** Directions for this task **
If an entry holds a picture, skip the picture but copy everything else exactly.

** Available records **
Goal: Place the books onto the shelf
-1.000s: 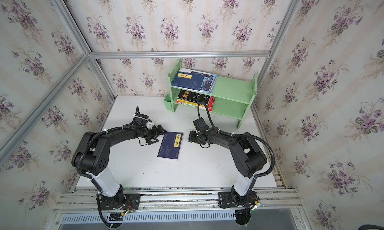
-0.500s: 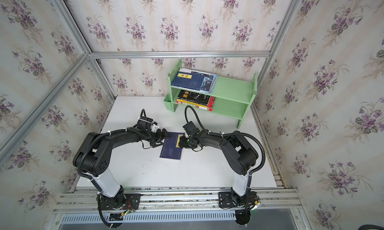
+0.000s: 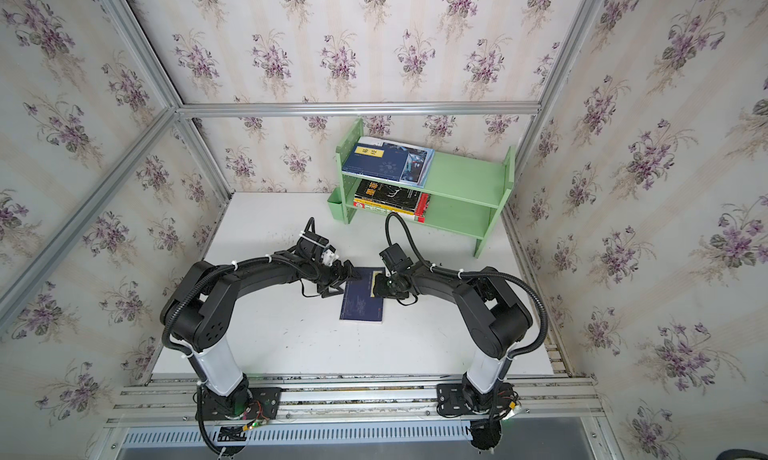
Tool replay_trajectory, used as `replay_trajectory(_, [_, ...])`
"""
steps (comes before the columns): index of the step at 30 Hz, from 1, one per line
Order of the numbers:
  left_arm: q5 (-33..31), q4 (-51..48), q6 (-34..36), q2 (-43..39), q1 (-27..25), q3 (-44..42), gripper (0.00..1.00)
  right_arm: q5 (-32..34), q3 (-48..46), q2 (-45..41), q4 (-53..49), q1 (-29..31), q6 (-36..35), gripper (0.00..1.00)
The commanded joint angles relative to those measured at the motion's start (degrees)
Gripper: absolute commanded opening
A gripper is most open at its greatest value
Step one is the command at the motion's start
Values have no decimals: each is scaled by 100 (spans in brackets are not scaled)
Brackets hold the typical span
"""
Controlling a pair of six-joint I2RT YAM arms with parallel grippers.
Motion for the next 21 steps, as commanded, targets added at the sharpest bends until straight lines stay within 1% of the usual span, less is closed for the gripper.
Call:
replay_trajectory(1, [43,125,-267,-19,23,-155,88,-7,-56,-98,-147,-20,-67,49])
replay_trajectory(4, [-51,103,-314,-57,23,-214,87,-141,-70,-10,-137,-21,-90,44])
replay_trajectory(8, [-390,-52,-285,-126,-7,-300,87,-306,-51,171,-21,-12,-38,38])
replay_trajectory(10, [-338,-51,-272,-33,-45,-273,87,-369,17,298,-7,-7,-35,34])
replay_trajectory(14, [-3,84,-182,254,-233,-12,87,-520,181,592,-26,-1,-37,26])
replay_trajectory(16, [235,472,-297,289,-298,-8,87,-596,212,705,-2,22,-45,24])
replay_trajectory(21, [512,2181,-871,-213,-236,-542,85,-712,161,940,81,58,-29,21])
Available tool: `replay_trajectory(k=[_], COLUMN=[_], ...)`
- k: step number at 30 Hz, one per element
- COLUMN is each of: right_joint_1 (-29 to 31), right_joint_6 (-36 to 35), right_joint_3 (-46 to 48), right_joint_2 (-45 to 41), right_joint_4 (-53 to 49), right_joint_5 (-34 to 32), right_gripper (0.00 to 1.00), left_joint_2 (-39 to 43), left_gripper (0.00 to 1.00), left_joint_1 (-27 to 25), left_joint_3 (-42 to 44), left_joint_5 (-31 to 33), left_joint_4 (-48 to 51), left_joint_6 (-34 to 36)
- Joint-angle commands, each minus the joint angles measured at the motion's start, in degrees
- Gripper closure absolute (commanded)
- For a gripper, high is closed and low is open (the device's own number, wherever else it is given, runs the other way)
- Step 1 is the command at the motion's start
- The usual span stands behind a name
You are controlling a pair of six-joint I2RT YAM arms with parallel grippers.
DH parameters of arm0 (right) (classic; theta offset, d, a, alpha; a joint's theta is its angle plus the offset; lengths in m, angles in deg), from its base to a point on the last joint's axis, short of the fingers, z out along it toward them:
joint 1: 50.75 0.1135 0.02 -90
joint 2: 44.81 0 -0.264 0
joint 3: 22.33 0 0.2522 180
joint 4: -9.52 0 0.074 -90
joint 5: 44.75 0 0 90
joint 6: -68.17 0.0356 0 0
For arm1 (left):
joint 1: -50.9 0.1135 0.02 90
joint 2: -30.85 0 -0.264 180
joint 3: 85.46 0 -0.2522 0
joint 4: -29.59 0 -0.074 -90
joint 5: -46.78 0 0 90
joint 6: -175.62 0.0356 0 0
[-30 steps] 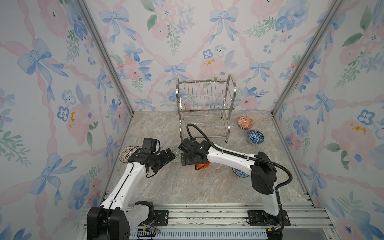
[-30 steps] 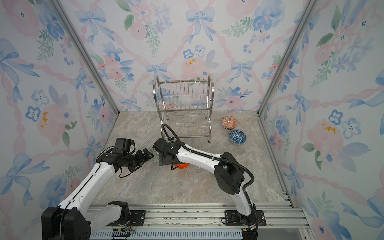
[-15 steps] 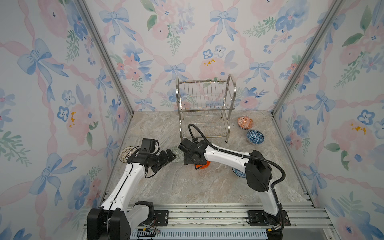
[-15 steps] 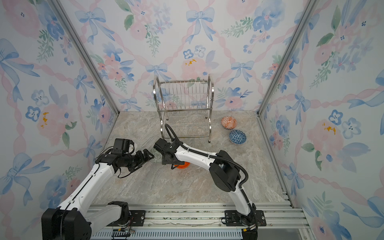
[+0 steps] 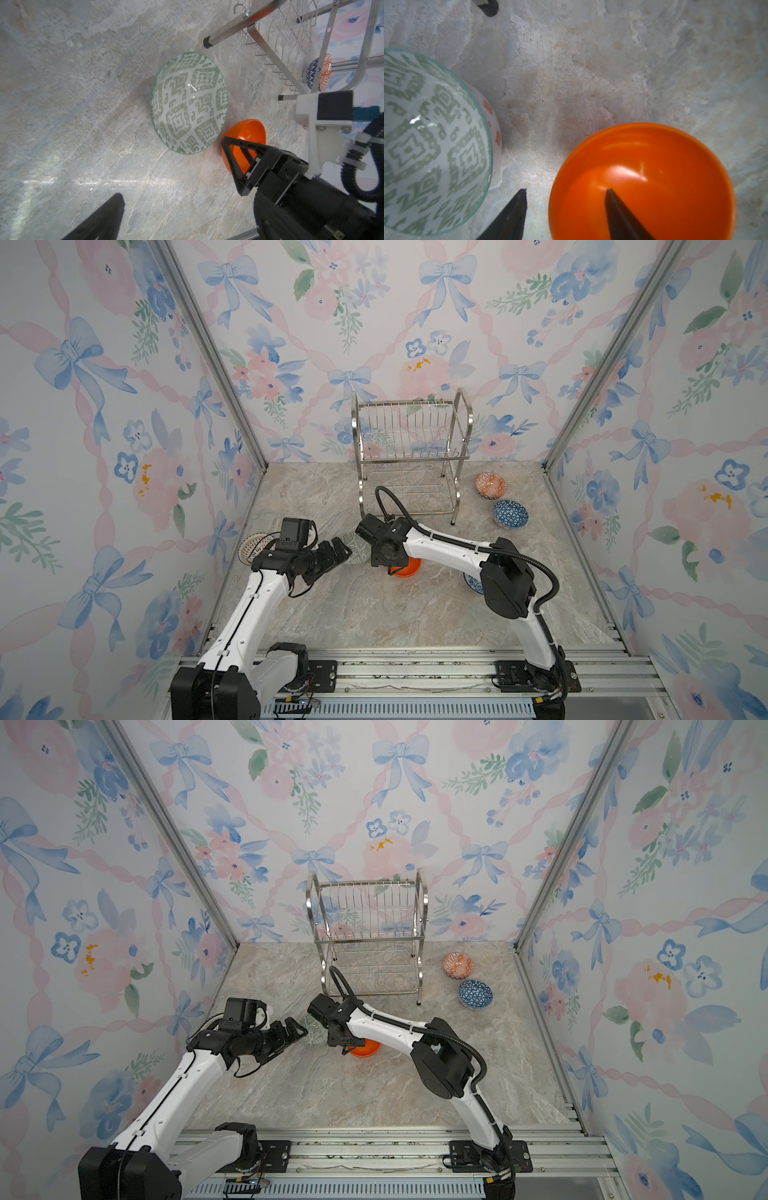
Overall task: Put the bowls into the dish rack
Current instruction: 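Lower the right gripper onto the orange bowl rim and close it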
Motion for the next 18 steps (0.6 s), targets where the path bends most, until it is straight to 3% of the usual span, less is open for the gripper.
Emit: replay_trajectory(k=[1,10,18], right_joint_1=[-1.03,-2.91,-3.51], right_joint_6=[-1.06,-1.41,-1.86], right_joint_3=[-3.06,-6.60,-7.95], right_joint_2=[2.14,4.80,6.14], right_joint_4=[-3.46,-5.57,-5.74], right_joint_5=[-1.68,-2.21,-1.40], right_gripper=[0.40,0.47,0.60], left_joint_2=[0.03,-0.27,-1.29], left_gripper=[0.02,0.02,0.02], left_joint_1=[0.31,0.30,0.40], left_joint_3=[0.58,-0.18,-0.36], left_joint_5=[-0.19,0.08,0.93], left_joint_4=[0.53,0.55,0.42], left_joint_6=[0.94,1.17,1.99])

** Expected answer **
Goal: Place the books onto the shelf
-1.000s: 
-0.500s: 
+0.000s: 
Tool replay_trajectory, used as `replay_trajectory(_, [_, ...])`
"""
steps (comes before the columns): index of the step at 30 Hz, from 1, one per line
Order of the numbers:
  left_arm: q5 (-33..31), q4 (-51..48), q6 (-34..36), q2 (-43..39), q1 (-27..25), q3 (-44..42), gripper (0.00..1.00)
  right_arm: q5 (-32..34), q3 (-48..46), q2 (-45..41), q4 (-53..49), q1 (-29..31), q6 (-36..35), gripper (0.00..1.00)
The commanded joint angles relative to those measured at the motion's start (degrees)
Gripper: absolute commanded opening
A gripper is most open at its greatest value
Step one is the command at the motion's start
Values have no decimals: each is scaled by 100 (spans in brackets are not scaled)
Brackets hold the typical span
"""
Controlling a pair of six-joint I2RT YAM arms with parallel grippers.
Motion for the next 21 steps, as commanded, targets added at the sharpest bends until straight lines stay within 1% of the usual span, less is closed for the gripper.
Call:
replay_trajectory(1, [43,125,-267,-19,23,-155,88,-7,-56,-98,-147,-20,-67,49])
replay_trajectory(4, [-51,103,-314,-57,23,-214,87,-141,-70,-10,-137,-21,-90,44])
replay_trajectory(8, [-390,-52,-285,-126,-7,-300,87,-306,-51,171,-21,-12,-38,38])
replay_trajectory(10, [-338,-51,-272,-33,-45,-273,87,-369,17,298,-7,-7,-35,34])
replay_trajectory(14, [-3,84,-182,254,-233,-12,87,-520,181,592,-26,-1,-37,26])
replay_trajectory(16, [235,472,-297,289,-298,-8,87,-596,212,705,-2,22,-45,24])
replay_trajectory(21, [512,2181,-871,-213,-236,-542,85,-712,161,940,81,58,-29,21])
Available tool: `replay_trajectory(k=[_], COLUMN=[_], ...)`
- k: step number at 30 Hz, one per element
- COLUMN is each of: right_joint_1 (-29 to 31), right_joint_6 (-36 to 35), right_joint_3 (-46 to 48), right_joint_2 (-45 to 41), right_joint_4 (-53 to 49), right_joint_5 (-34 to 32), right_gripper (0.00 to 1.00), left_joint_2 (-39 to 43), left_gripper (0.00 to 1.00), left_joint_1 (-27 to 25), left_joint_3 (-42 to 44), left_joint_5 (-31 to 33), left_joint_4 (-48 to 51), left_joint_6 (-34 to 36)
- Joint-angle commands, each minus the joint angles measured at the motion's start, in degrees
- Gripper closure absolute (commanded)
- For a gripper, high is closed and low is open (the device's own number, wherever else it is given, runs the other way)
- Step 1 is the command at the motion's start
- The usual span stands behind a name
You are controlling a pair of six-joint I2RT YAM arms with parallel grippers.
DH parameters of arm0 (right) (classic; theta offset, d, a, alpha; a joint's theta is its angle plus the offset; lengths in m, angles in deg), from its base to a point on the last joint's axis, short of the fingers, z out along it toward them:
joint 1: 50.75 0.1135 0.02 -90
joint 2: 44.81 0 -0.264 0
joint 3: 22.33 0 0.2522 180
joint 4: -9.52 0 0.074 -90
joint 5: 44.75 0 0 90
joint 6: -68.17 0.0356 0 0
For arm1 (left):
joint 1: -50.9 0.1135 0.02 90
joint 2: -30.85 0 -0.264 180
joint 3: 85.46 0 -0.2522 0
joint 4: -29.59 0 -0.074 -90
joint 5: -46.78 0 0 90
joint 6: -175.62 0.0356 0 0
[-30 steps] 
[-30 steps] 
[-15 steps] 
[-15 steps] 
[+0 steps] 
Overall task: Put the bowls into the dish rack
Current instruction: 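Lower the right gripper onto the orange bowl rim and close it
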Motion for the next 18 steps (0.6 s), targets where the path bends most, until it is straight to 3% of the usual span, less is open for the gripper.
Emit: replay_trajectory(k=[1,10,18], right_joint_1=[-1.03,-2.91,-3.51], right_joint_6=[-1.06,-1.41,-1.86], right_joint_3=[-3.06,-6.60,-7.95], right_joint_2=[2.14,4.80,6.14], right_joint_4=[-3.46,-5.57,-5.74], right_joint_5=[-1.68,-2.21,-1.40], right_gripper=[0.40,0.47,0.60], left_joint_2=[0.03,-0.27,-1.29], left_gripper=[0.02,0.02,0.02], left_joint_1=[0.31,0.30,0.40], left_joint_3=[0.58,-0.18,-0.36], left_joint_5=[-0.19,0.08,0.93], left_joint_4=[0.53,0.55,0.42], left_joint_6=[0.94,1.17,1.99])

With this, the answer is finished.